毎日の適度な身体活動(1日約60~75分)は、長時間座位と関連する死亡リスクを排除すると思われることが、英国・ケンブリッジ大学のUlf Ekelund氏らによる男女100万人超のデータをメタ解析した結果、明らかにされた。一方で、同活動はTV視聴時間と関連する死亡リスクについては、低減はするが排除するまでには至らなかった。長時間座位は多くの慢性症状や死亡との関連が示唆されている一方、身体活動が長時間座位による有害作用を減少もしくは排除にまで至るのかは不明であった。著者は、「検討の結果は、とくに長時間座位労働者が増えており、今後パブリックヘルスの推奨が行われていく社会において、身体活動のベネフィットについてさらなるエビデンスを提供するものだった」とまとめている。Lancet誌オンライン版2016年7月27日号掲載の報告。
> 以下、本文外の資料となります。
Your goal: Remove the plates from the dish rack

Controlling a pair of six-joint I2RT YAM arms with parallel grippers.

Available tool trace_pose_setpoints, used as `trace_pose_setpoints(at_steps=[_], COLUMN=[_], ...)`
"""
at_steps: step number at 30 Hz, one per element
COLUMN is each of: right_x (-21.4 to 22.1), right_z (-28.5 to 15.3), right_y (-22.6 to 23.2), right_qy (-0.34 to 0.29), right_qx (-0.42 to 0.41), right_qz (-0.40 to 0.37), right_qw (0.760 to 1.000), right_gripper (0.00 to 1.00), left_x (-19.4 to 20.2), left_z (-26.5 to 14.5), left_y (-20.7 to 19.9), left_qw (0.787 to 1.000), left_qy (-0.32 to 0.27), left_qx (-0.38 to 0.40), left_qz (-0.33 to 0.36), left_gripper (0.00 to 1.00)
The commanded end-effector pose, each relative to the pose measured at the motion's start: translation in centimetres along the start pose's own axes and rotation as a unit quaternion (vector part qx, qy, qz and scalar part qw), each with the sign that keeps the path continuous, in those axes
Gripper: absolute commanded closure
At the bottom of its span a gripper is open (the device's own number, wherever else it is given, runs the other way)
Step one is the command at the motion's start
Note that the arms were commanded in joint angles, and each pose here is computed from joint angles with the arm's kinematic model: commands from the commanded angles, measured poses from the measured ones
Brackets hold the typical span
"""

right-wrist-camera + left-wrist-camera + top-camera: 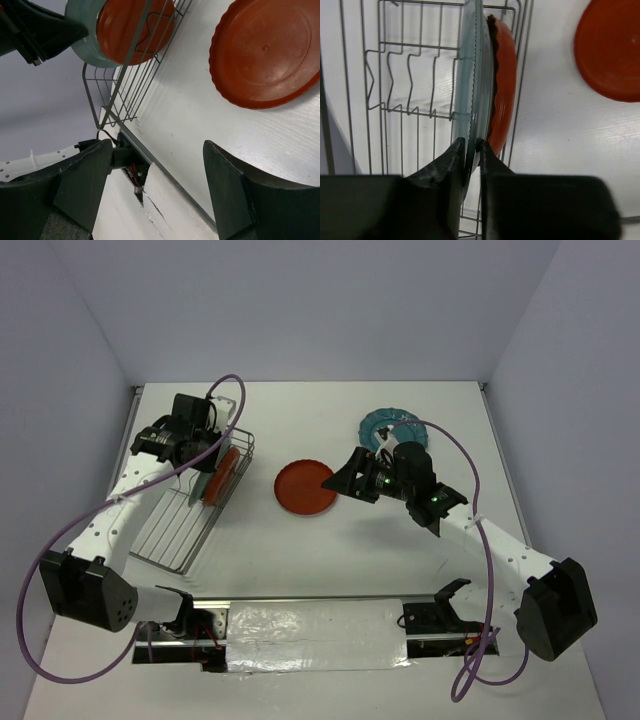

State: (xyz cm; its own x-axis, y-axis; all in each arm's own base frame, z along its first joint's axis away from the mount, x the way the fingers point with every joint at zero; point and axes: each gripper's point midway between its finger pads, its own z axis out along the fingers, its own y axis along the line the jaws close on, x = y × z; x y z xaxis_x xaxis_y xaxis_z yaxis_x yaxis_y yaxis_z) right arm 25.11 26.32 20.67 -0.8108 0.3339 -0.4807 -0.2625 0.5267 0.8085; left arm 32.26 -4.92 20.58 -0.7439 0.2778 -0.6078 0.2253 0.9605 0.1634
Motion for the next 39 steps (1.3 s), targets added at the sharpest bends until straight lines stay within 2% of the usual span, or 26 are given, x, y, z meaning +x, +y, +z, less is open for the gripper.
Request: trace_pose_setpoints(at_steps=[1, 4, 15, 25, 29, 32, 39], right_x=[-0.9, -0.8, -0.9, -0.9, -0.9, -1.0, -1.0], right_z=[-0.6, -0.6, -0.4, -0.5, -0.5, -0.4, 0.0], right_y=[1.6, 1.6, 1.4, 1.4, 1.4, 1.3, 0.8], right_qy=[-0.016, -0.015, -0.015, -0.015, -0.015, -0.016, -0.014], right_qx=[-0.022, -0.022, -0.019, -0.018, -0.018, -0.015, -0.005], right_qz=[-0.015, -0.014, -0.013, -0.013, -0.013, -0.012, -0.008], right_qw=[1.000, 1.000, 1.000, 1.000, 1.000, 1.000, 1.000], right_gripper=[0.20, 0.20, 0.20, 0.20, 0.20, 0.20, 0.20], left_x=[-0.1, -0.2, -4.8, -6.7, -8.5, -10.3, -12.1], left_z=[1.0, 1.0, -4.3, -5.6, -7.1, -8.9, -10.6], left_y=[0.3, 0.3, 2.7, 3.2, 3.6, 3.5, 2.4], left_qw=[1.000, 1.000, 0.997, 0.995, 0.992, 0.988, 0.984], left_qy=[0.004, 0.005, -0.055, -0.080, -0.114, -0.146, -0.179], left_qx=[-0.009, -0.007, -0.048, -0.052, -0.056, -0.045, -0.009], left_qz=[-0.001, -0.003, -0.018, -0.001, -0.002, -0.004, -0.013], left_gripper=[0.81, 1.00, 1.00, 1.00, 1.00, 1.00, 1.00])
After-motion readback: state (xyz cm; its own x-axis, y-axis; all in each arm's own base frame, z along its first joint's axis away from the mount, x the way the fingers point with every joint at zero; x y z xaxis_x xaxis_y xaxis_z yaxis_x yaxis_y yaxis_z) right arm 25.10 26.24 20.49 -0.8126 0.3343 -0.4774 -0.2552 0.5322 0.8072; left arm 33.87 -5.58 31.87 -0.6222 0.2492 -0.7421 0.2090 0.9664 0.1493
長時間座位、身体活動度と全死因死亡との関連をメタ解析
研究グループは、長時間座位および身体活動度と、全死因死亡との関連を調べる調和メタ解析を行った。6つのデータベース(PubMed、PsycINFO、Embase、Web of Science、Sport Discus、Scopus)を刊行開始~2015年10月にかけて検索し、システマティックレビューで前向きコホート研究を選定した。具体的には、個人レベルの曝露とアウトカムデータ、日々の座位時間またはTV視聴時間、および身体活動に関するデータ、全死因死亡、心血管疾患死、または乳がんと大腸がんの死亡について報告しているものとした。
検索により16試験(システマティックレビューによる14試験、未発表試験だがデータを入手できた2試験)を包含。すべてのデータを調和プロトコル――1日の座位時間で4分類(<4、4~<6、6~8、>8時間/日)、1日のTV視聴時間で4分類(<1、1~2、3~4、≧5時間/日)、また身体活動度(MET時間/週)で4分位に分類(最高分位:>35.5、第3分位:30、第2分位:16、最低分位:<2.5MET時間/週)した。その後、すべての試験データを統合し、座位時間および身体活動度と全死因死亡の関連を解析し、Cox比例ハザードモデルを用いた要約ハザード比を推算した。同様に、座位時間をTV視聴時間に置き換えた評価も行った。
身体活動度が高ければ、座位時間が長時間でも死亡リスクを抑制
16試験のうち座位時間と全死因死亡のデータが得られたのは13試験で、包含データは100万5,791例、追跡期間は2~18.1年だった。同期間中の死亡は8万4,609例(8.4%)だった。
参照群(座位時間:<4時間/日、身体活動度:最高分位の>35.5MET時間/週)との比較において、死亡率は身体活動度の第2分位群と最低分位群で高くなることが認められた。ハザード比(HR)でみると、「第2分位の最短<4時間/日」群1.12(95%信頼区間[CI]:1.08~1.16)~「最低分位の最長>8時間/日」群1.59(同:1.52~1.66)にわたっていた。
身体活動度が高ければ、座位時間/日と全死因死亡との関連はみられず、最高分位内では最も座位時間の長い>8時間/日群のHRも1.04(95%CI:0.99~1.10)だった。しかし、身体活動度が低くなるほどその関連性は強まり、最低分位内では、座位時間の最も短い<4時間/日群と比較した最も長い>8時間/日群のHRは1.27(同:1.22~1.31)と顕著なリスク増大がみられた。
TV視聴時間に関するデータは6試験で得られた(46万5,450例、死亡4万3,740例)。
結果、座位時間身体活動度の最高分位を除けば、視聴時間3時間以上で顕著な死亡増大がみられた。身体活動度最高分位でも、視聴時間5時間以上群になると死亡の増大がみられ、HRは1.16(95%CI:1.05~1.28)と顕著であった。